Using “Uniform Metadata Schema” for buildings (called Brick), the knowledge graph understands large datasets of concepts and objects in a building and how they are related (drastically reducing need for human interaction).
AI models are combined with the knowledge graph and learn from historical and sensor data, as well as information from building management systems, while normalizing it for weather, seasonality, time of day, occupancy, etc.
This client was part of the prototype for IOT Building Insights
By acquiring and harvesting the readily available data from one store and applying big data statistical approaches such as predictive analytics to a large data set, Tesco Ireland was able to validate refrigeration performance and identity case anomalies against standard policies and control strategies within its chain of grocery stores. This deeper knowledge not only yields significant energy reduction and savings in the short term but can also have a positive impact on future refrigeration control strategies.
Real Business Results
Tesco Ireland gained clear results demonstrating that optimizing the performance of its in-store freezers would help it save a significant portion of its total energy costs. Consequently, ensuring that its freezers operate at the right temperature helped the company cut refrigeration energy costs by up to 20 percent, which could realize savings of USD25 million a year across the wider UK and Ireland estate. Maintenance teams in the future should be able to assess the freezers remotely, diagnose any problems and arrive onsite with the right parts for repairs.

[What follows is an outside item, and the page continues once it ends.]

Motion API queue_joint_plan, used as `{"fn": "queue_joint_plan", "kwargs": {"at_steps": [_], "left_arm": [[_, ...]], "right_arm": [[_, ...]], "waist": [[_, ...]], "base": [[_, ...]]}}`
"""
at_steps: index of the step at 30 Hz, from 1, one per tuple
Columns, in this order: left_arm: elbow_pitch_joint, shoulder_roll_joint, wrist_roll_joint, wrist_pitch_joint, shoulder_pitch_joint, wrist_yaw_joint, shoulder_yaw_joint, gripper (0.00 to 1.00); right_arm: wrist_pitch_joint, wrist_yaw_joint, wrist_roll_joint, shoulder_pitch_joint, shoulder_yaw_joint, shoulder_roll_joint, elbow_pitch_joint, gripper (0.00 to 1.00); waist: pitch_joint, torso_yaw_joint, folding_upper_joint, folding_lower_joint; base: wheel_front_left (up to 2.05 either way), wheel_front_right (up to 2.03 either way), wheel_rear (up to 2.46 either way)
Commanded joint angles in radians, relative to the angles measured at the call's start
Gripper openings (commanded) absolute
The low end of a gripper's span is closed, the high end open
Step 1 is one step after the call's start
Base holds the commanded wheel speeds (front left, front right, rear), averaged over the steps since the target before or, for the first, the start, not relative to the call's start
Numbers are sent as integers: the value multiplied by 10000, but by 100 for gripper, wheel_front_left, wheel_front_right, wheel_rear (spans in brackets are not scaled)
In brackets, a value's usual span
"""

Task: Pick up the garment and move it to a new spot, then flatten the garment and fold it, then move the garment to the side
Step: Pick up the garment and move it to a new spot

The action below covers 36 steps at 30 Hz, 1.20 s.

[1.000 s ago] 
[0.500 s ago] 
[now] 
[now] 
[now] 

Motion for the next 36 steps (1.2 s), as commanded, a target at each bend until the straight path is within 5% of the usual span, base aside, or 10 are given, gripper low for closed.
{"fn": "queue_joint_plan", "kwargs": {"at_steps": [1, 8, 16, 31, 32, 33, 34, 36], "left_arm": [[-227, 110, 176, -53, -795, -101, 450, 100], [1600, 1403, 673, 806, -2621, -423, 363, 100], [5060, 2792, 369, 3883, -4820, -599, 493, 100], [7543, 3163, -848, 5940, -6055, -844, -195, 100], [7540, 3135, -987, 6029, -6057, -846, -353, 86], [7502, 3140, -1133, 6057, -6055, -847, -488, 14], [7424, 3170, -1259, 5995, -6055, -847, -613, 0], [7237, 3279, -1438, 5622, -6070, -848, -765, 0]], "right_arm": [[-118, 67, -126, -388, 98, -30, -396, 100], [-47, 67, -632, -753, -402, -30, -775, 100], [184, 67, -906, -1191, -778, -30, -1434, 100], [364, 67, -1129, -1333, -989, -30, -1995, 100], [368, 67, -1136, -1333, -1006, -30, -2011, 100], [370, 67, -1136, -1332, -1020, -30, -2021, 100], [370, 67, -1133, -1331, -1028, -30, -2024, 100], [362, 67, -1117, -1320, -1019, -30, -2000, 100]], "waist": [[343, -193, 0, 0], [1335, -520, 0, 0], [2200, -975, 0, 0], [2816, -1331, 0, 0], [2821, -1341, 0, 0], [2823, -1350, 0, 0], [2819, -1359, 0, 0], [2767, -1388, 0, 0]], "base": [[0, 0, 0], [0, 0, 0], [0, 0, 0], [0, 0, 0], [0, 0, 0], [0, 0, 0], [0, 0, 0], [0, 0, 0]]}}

KITT: Will benefit clients by connecting the dots between assets, values, location, measurements, etc. It helps them see the bigger picture of how all their individual systems and devices are connected, which in turn helps the client understand
what things are driving the most energy spend.
WEATHER: Other competitors in this space do not have out-of-the-box access to weather data. With this data the offering is able to give a client a precise picture of how weather was affecting energy consumption. Linking weather data to energy models allows us to predict how much energy will be used and which systems are struggling under those conditions, particularly on hot days when the systems have to work harder
to keep up. More energy to keep things cool on hot days? Seems like a no brainer. But when you don’t have a solution capable of connecting the dots, even the obvious is hard to see from a store level, let alone enterprise level.
AI models for predictive analytics: For many IBM clients faults in a system happens at annual audits. By using AI models, IoT Building Insights can spot indicators of potential failure in near real time. By spotting the tiniest anomolies in energy consumption patterns, clients will have insights at his or her finger tips, allowing them to be proactive before those tiny anomalies became bigger problems.